» EXERCISE DIRECTIONS
Check each line of the material below for "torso" and copy those where it appears.

» DATA BELOW
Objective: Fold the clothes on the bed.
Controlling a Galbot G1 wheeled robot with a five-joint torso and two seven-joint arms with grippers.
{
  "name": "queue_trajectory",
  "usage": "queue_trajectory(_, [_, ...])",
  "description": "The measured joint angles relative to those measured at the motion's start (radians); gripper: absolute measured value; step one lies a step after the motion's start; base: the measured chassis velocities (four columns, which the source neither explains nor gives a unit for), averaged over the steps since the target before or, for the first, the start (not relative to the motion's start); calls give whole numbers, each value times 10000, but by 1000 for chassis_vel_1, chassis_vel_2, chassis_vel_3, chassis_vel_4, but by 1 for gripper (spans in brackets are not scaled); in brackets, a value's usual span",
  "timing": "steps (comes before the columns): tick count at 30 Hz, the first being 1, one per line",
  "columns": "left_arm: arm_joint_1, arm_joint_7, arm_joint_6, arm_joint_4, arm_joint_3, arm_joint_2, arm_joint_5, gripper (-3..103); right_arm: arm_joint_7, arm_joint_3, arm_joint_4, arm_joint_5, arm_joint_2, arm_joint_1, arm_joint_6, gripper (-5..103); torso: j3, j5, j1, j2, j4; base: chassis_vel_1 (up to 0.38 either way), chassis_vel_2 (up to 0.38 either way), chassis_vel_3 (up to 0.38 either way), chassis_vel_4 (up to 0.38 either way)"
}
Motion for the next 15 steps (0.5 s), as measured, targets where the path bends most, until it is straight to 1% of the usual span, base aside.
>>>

» EXERCISE RESPONSE
Controlling a Galbot G1 wheeled robot with a five-joint torso and two seven-joint arms with grippers.
  "columns": "left_arm: arm_joint_1, arm_joint_7, arm_joint_6, arm_joint_4, arm_joint_3, arm_joint_2, arm_joint_5, gripper (-3..103); right_arm: arm_joint_7, arm_joint_3, arm_joint_4, arm_joint_5, arm_joint_2, arm_joint_1, arm_joint_6, gripper (-5..103); torso: j3, j5, j1, j2, j4; base: chassis_vel_1 (up to 0.38 either way), chassis_vel_2 (up to 0.38 either way), chassis_vel_3 (up to 0.38 either way), chassis_vel_4 (up to 0.38 either way)"

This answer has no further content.